By Ross Smith, PE, LEED AB BD+C, CDT
June 2, 2026

To view the figures and tables associated with this article, please refer to the flipbook above.

As engineers advance through school and embrace their larval state as practitioners, they eventually encounter the concept of “Engineering Judgment.” For many, initial perceptions of the phrase are dubious or even dismissive, inferring shortcuts bypassing important steps. These notions usually evolve as most realize it is more than a “gut-feeling;” the foundations of technical knowledge, expertise, and professional standards can only be forged in a slow kiln of gained experience. This truth rings especially true for forensic consulting engineers whose engineering judgment takes on additional dimensions including navigating emotionally-charged situations, time-sensitive contemplations, and recent or impending catastrophes. In most cases, engineering judgment is required long before any actual analysis is undertaken.

Using an adaptation of a recent interactive NCSEA Structural Summit Presentation and national NCSEA Webinar, several real-world case studies exhibiting engineering judgment are presented herein.
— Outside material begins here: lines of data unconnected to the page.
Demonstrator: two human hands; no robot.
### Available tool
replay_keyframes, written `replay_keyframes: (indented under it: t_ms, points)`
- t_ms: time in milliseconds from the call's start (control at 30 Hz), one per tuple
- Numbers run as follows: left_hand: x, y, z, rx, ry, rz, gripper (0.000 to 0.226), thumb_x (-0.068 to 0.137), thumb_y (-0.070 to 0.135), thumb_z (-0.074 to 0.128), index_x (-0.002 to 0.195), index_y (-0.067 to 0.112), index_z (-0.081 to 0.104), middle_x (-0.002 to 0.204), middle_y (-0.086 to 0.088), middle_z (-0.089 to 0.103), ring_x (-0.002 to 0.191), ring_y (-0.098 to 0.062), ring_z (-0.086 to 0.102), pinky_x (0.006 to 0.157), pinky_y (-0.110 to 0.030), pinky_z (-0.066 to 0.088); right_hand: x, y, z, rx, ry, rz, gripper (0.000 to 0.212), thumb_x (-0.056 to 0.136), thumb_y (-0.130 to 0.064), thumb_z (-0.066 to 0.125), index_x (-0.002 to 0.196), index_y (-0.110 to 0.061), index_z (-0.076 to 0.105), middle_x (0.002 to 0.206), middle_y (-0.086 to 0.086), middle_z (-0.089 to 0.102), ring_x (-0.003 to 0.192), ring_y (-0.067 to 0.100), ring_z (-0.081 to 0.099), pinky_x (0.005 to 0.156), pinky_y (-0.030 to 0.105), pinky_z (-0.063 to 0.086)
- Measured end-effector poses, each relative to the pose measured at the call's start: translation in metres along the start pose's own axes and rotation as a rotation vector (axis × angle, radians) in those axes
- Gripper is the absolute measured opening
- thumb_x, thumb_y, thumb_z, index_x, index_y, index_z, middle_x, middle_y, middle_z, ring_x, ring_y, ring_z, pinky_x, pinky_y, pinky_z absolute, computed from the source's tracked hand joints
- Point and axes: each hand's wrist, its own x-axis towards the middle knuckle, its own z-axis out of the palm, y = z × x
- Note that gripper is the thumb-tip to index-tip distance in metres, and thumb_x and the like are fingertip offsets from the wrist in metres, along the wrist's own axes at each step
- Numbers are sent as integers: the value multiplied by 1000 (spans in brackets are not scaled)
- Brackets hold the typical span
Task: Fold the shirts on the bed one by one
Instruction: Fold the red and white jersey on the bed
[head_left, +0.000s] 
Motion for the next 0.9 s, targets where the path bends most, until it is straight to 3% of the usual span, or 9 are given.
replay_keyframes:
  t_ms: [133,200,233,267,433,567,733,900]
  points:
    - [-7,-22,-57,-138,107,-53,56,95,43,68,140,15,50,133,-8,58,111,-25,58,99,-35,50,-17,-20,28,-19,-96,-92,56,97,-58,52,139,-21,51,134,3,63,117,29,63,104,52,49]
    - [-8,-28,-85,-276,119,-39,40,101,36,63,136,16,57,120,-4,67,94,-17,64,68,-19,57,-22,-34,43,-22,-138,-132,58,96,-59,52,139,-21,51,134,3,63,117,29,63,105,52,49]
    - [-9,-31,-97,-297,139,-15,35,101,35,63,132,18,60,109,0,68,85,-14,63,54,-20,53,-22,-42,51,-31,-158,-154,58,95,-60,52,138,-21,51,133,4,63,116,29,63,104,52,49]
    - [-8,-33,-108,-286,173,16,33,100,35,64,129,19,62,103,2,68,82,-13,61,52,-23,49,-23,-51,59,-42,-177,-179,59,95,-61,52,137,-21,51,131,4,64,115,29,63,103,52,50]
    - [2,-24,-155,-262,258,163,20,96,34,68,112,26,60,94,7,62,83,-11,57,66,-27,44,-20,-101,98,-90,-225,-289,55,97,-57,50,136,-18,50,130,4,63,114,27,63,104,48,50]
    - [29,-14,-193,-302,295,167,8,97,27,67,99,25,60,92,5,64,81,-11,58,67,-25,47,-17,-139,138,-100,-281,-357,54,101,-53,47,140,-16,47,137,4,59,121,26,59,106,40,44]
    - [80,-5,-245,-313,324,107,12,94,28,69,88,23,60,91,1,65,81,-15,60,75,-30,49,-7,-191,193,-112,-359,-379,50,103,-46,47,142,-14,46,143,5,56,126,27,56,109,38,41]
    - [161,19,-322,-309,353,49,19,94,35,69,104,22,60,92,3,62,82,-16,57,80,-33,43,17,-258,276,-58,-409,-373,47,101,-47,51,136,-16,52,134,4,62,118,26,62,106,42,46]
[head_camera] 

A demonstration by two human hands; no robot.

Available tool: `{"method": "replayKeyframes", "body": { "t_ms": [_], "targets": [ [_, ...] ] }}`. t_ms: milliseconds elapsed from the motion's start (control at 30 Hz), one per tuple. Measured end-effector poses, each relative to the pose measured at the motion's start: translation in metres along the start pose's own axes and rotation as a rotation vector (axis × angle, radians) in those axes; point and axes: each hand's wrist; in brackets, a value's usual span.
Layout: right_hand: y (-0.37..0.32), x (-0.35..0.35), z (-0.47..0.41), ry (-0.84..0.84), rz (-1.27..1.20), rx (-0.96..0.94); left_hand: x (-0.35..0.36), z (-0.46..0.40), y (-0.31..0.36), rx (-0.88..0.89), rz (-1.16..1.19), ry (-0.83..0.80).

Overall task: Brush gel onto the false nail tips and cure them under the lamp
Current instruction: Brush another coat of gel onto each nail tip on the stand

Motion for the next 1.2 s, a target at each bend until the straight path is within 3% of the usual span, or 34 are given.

Before learning how the author applied judgment, the reader is invited to reflect on proposed considerations and determine what actions they would choose had they stepped into the fray, and then compare with what was actually decided. The cases are not meant to proclaim decisions as right or wrong, but rather to encourage immersion in the thought experiment process and applying one’s own engineering judgment to uniquely challenging scenarios.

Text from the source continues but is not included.